On Tue, Aug 6, 2024 at 11:44 PM Peter J. Holzer <hjp-pgsql@hjp.at> wrote:
> I assume that "1254" here is the code page.
> But you specified --encoding=UTF-8 above, so your default locale uses a
> different encoding than the template databases. I would expect that to
> cause problems if the template databases contain any charecters where
> the encodings differ (such as "ü" in the locale name).
It's weird, but on Windows, PostgreSQL allows UTF-8 encoding with any
locale, and thus apparent contradictions:
/* See notes in createdb() to understand these tests */
if (!(locale_enc == user_enc ||
locale_enc == PG_SQL_ASCII ||
locale_enc == -1 ||
#ifdef WIN32
user_enc == PG_UTF8 ||
#endif
user_enc == PG_SQL_ASCII))
{
pg_log_error("encoding mismatch");
... and createdb's comments say that is acceptable because:
* 3. selected encoding is UTF8 and platform is win32. This is because
* UTF8 is a pseudo codepage that is supported in all locales since it's
* converted to UTF16 before being used.
At the time PostgreSQL was ported to Windows, UTF-8 was not a
supported encoding in "char"-based system interfaces like strcoll_l(),
and the port had to convert to "wchar_t" interfaces and call (in that
example) wcscoll_l(). On modern Windows it is, and there are two
locale names, with and without ".UTF-8" suffix (cf. glibc systems that
have "en_US" and "en_US.UTF-8" where the suffix-less version uses
whatever traditional encoding was used for that language before UTF-8
ate the world).
If we were doing the Windows port today, we'd probably not have that
special case for Windows, and we wouldn't have the wchar_t
conversions.
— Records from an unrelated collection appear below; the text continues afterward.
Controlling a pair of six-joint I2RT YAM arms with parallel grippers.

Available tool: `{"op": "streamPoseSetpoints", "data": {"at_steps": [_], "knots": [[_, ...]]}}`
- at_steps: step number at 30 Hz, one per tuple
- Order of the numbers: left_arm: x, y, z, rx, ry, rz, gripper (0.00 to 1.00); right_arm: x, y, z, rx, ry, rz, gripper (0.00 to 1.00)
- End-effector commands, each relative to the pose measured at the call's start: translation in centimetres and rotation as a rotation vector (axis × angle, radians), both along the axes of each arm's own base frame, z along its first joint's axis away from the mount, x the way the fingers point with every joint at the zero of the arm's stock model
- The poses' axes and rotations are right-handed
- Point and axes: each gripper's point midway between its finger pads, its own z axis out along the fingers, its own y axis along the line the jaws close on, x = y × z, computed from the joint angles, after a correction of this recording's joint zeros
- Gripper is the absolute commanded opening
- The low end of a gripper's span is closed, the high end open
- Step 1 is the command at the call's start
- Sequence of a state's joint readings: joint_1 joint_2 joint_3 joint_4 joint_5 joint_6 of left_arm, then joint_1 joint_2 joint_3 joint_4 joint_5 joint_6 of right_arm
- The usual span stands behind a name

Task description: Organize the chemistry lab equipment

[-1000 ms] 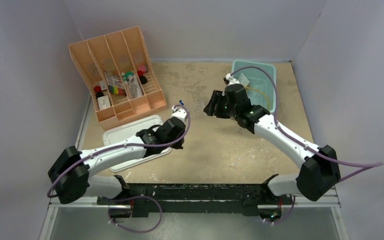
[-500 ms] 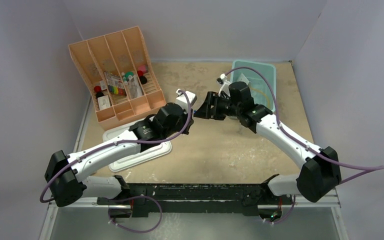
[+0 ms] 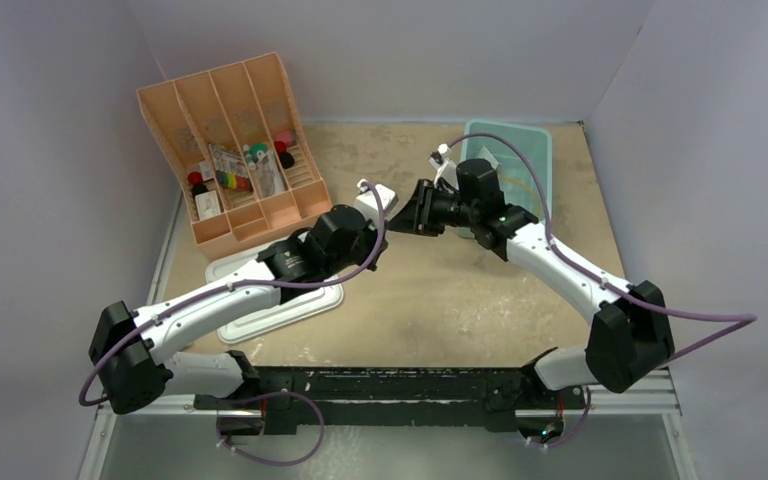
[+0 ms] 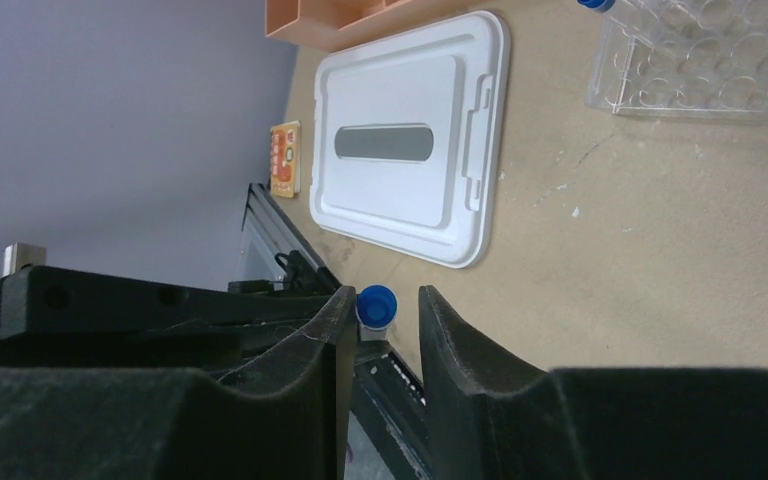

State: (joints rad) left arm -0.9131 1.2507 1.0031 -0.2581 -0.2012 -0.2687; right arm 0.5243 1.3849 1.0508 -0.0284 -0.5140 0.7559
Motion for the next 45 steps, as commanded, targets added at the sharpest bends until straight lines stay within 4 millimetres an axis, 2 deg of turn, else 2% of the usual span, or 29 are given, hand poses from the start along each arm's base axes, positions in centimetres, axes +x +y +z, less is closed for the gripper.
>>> {"op": "streamPoseSetpoints", "data": {"at_steps": [1, 5, 9, 12, 14, 16, 20, 23, 26, 30, 35, 39, 45], "knots": [[-0.1, -0.2, 2.7, -0.034, -0.071, -0.030, 0.04, 0.5, 1.1, 1.9, 0.061, -0.027, 0.047, 0.29], [0.0, -0.1, 2.7, -0.029, -0.078, -0.029, 0.04, 0.3, 1.4, 1.9, 0.074, -0.018, 0.079, 0.24], [0.3, 0.1, 2.6, -0.029, -0.082, -0.011, 0.06, 0.4, 1.5, 2.1, 0.081, -0.026, 0.086, 0.14], [1.2, 0.8, 2.5, -0.025, -0.083, 0.073, 0.24, 1.0, 1.1, 2.5, 0.076, -0.061, 0.049, 0.12], [2.2, 2.0, 2.1, -0.010, -0.087, 0.165, 0.37, 2.0, 0.4, 2.8, 0.038, -0.107, 0.003, 0.11], [3.4, 3.7, 1.3, 0.031, -0.089, 0.247, 0.47, 3.6, -0.9, 2.6, -0.051, -0.164, -0.081, 0.10], [5.8, 7.4, 0.0, 0.036, -0.039, 0.363, 0.50, 6.3, -3.8, 1.7, -0.236, -0.252, -0.210, 0.11], [7.1, 10.1, 0.3, -0.007, -0.056, 0.478, 0.50, 8.8, -6.0, 1.2, -0.374, -0.342, -0.308, 0.11], [7.4, 12.4, 1.1, -0.042, -0.103, 0.593, 0.51, 10.1, -6.9, 1.0, -0.469, -0.397, -0.335, 0.10], [7.3, 15.2, 2.8, -0.094, -0.173, 0.728, 0.51, 10.8, -6.0, 2.4, -0.569, -0.494, -0.369, 0.09], [6.1, 18.5, 5.2, -0.134, -0.258, 0.849, 0.51, 11.3, -3.3, 1.2, -0.694, -0.580, -0.371, 0.09], [5.2, 20.8, 5.4, -0.127, -0.309, 0.926, 0.52, 11.5, -1.0, -0.5, -0.704, -0.624, -0.354, 0.10], [5.2, 20.7, 5.5, -0.133, -0.313, 0.925, 0.53, 10.7, 2.7, -1.3, -0.670, -0.746, -0.324, 0.10]]}}
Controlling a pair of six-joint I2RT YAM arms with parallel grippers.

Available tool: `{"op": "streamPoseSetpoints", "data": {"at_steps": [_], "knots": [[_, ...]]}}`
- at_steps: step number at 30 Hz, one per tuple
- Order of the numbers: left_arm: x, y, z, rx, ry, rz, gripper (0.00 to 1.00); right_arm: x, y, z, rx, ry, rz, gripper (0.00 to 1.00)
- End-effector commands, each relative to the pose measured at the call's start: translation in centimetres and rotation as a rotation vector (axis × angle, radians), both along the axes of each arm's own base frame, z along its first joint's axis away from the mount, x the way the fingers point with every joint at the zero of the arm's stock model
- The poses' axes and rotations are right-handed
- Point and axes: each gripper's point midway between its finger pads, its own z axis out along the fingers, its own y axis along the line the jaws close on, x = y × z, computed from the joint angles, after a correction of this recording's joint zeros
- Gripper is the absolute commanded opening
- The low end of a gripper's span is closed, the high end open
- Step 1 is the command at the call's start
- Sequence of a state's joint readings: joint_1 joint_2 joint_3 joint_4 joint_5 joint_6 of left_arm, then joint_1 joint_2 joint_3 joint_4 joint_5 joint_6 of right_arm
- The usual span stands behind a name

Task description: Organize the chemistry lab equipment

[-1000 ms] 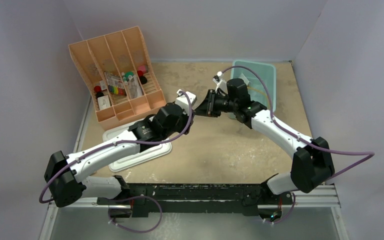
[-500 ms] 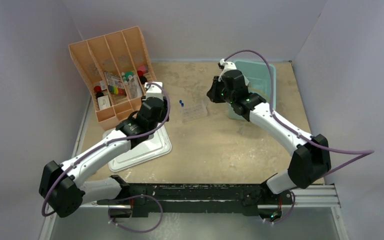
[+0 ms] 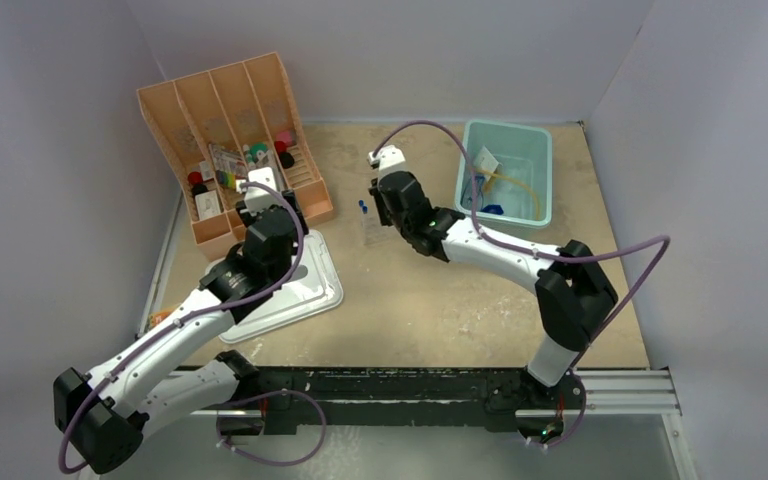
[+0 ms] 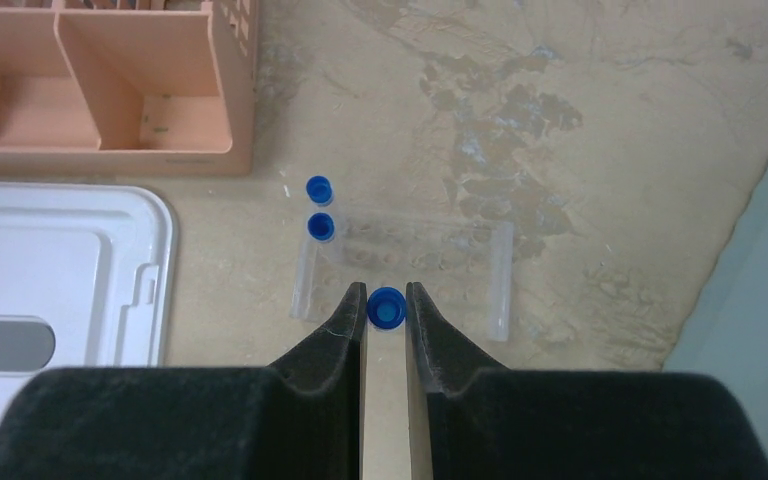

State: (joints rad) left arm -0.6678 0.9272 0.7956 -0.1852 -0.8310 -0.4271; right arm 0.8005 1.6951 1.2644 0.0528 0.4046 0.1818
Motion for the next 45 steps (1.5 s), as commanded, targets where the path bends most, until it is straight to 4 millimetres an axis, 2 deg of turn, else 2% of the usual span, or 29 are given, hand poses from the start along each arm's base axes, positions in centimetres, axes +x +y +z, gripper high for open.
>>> {"op": "streamPoseSetpoints", "data": {"at_steps": [1, 4, 9, 19, 31, 45], "knots": [[0.5, 0.5, 0.9, -0.015, -0.040, 0.046, 0.53, 0.9, 1.7, 3.2, 0.053, -0.184, -0.002, 0.10], [0.5, 0.4, 0.7, -0.012, -0.034, 0.042, 0.53, 0.6, 2.2, 2.8, 0.072, -0.211, 0.001, 0.10], [0.6, 0.5, 0.7, 0.003, -0.030, 0.048, 0.53, -0.8, 3.6, 3.2, 0.136, -0.305, 0.079, 0.10], [0.8, 0.1, 0.4, 0.006, -0.022, 0.031, 0.53, -0.7, 4.6, 1.8, 0.160, -0.334, 0.101, 0.10], [1.0, 0.0, -0.1, 0.023, -0.006, 0.031, 0.53, -0.4, 5.7, -1.8, 0.150, -0.232, 0.100, 0.09], [1.0, 0.1, -0.2, 0.028, -0.003, 0.037, 0.53, 0.7, 5.6, -3.5, 0.137, -0.209, 0.091, 0.09]]}}
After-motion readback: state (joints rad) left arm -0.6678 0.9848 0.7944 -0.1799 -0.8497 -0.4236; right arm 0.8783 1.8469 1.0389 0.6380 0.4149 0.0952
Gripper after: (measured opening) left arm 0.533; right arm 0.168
Then I think we'd allow only:
--locale=tr-TR (defaults to --encoding=WIN1254)
--locale=tr-TR --encoding=WIN1254
--locale-tr-TR.UTF-8
--locale=tr-TR.UTF-8 --encoding=UTF-8
If we come up with an automated (or even manual but documented) way to
perform the "Turkish_Türkiye.1254" -> "tr-TR" upgrade as Dave was
suggesting upthread, we'll probably want to be careful to tidy up
these contradictory settings. For example I guess that American
databases initialised by EDB's installer must be using
--locale="English_United States.1252" and --encoding=UTF-8, and should
be changed to "en-US.UTF-8", while those initialised by letting
initdb.exe pick the encoding must be using --locale="English_United
States.1252" and --encoding=WIN1252 (implicit) and should be changed
to "en-US" to match the WIN1252 encoding.
Only if we did that update would we be able to consider removing the
extra UTF-16 conversions that are happening very frequently inside
PostgreSQL code, which is a waste of CPU cycles and programmer sanity.
(But that's all just speculation from studying the locale code -- I've
never really used Windows.)